Nadège La journée des Droits des femmes, finalement, est-ce que ce n’est pas un tas de conneries ? Un événement contre-productif ? Un peu comme la Saint-Valentin, on ne sait plus à quoi ça sert et finalement tout le monde s’en fout. Au mieux, des hommes se plaignent et reprennent le symbole à leur sauce : « Et pourquoi pas un jour pour nous les hommes ? Nous on vous supporte toute l’année ! ». Tout ce blabla vide de sens, vide d’intelligence, vide de tout. Je n’aime pas l’idée qui consiste à réduire le combat de tant d’années à une journée. Un combat qui n’est même pas terminé. En fin de compte, ça conduit à quoi cette journée ? À réclamer du respect le temps de 24h ? À demander aux hommes de faire le ménage pour une fois ? Il y a du chemin à faire encore c’est sûr. Petit pas par petit pas. Alors peut-être que cette journée est utile. Peut-être pas. Mais je pense qu’il ne devrait pas y avoir une journée de la femme.
Un jour dans une vie. Un jour pour un combat. Ça sonne un peu triste non ?

Camille On ne va pas se le cacher, pour le citoyen lambda, la journée du droit des femmes c’est surtout un gros truc marketing genre “Journée de la femme : une boisson offerte”. Une vaste blague : “bon, je t’emmène au resto, c’est la journée de la femme.” Mais peut être qu’en France, on est un peu con là dessus. La journée du droit des femmes, ce n’est pas le jour du respect. ça, ça se travaille tous les jours. La journée du droit des femmes devrait être une vitrine pour qu’on donne la parole aux femmes du monde. Qu’on constate ce qu’on a accompli et ce qu’on doit encore mettre en oeuvre. Parce qu’il faut voir pour agir.

Pour toi, c’est quoi être une fille ?

Laurence C’est avoir un vagin ou ne pas avoir de pénis. Ni plus ni moins.

Nadège Personne de sexe féminin ? Une poitrine, un utérus le tout assemblés avec des bras et des jambes ? Si on suivait les stéréotypes on pourrait dire qu’une fille a des cheveux longs. Blonds, bruns, roux, peu importe. Qu’elle a des yeux et des cils à en faire pâlir Bambi. Qu’elle sent bon le jasmin ou les fruits des bois. Qu’elle se maquille un peu mais pas trop. Puis qu’elle porte des robes, des jupes, « des trucs de filles quoi ». On pourrait dire tout ça. Mais je pense qu’il n’y a tout simplement pas de définition. Une fille c’est tout à la fois. Elle boit de la bière et conduit des camions. Elle répare les voitures et aime manger gras. Elle fait ce qu’elle veut, s’habille comme elle veut, se comporte comme elle veut. Féminin ne devrait pas rimer avec « froufrous » et « superficiel ». Disons qu’une fille, c’est un être humain avant tout et que mettre une étiquette sur les genres, c’est poser des barrières. Et finalement, ça ne mène à rien.

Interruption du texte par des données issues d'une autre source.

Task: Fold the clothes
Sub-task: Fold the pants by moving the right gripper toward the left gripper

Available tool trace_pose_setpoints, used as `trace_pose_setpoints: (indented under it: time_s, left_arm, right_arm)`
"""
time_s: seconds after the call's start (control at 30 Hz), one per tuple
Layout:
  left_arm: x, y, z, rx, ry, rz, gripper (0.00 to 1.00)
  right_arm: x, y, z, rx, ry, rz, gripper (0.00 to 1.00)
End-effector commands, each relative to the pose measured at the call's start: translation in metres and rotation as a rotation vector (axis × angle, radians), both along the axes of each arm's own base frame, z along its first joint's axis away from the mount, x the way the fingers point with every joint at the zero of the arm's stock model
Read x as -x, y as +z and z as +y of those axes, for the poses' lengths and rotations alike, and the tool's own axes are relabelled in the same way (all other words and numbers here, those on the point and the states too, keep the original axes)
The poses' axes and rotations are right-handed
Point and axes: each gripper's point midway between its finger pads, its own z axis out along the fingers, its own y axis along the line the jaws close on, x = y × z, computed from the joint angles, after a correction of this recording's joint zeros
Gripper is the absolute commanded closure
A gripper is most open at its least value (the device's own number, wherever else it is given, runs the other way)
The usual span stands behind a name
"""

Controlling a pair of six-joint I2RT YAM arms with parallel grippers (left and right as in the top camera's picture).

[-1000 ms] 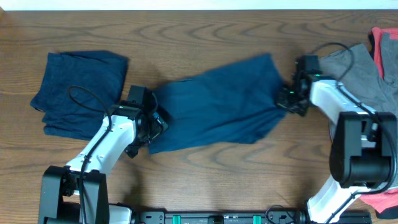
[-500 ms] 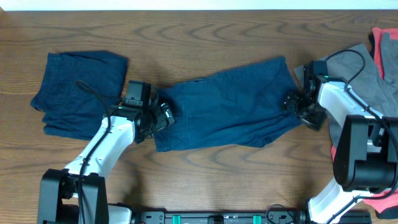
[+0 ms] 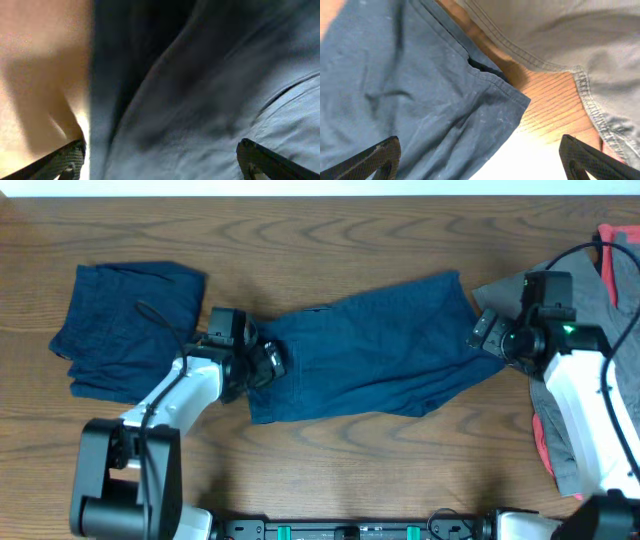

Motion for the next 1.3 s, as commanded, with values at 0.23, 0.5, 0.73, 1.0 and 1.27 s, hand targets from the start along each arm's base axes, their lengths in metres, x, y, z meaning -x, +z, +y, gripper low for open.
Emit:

Camille Il y a deux façons d’être une fille : être l’animal qui porte les enfants puisqu’on n’est pas chez les hippocampes et se sentir fille. Mais là, on s’attaque au genre et c’est extrêmement compliqué. Cependant, pour beaucoup, être une fille, c’est être Blanche-Neige. A ce stade, personnellement, je ne suis qu’à moitié une fille. Je préfère Mulan. Pour dire ce que c’est d’être femme, je vais citer un livre pour enfant: « Mademoiselle Zazie a t-elle un zizi ? » L’histoire d’un gamin qui se demande si sa copine Zazie n’a pas un zizi parce qu’elle aime bien jouer au foot, observer les insectes, grimper dans les arbres et elle dit ce qu’elle pense. Mais en fait non, Zazie elle a pas de zizi, elle a une zézette. Je n’ai rien à ajouter.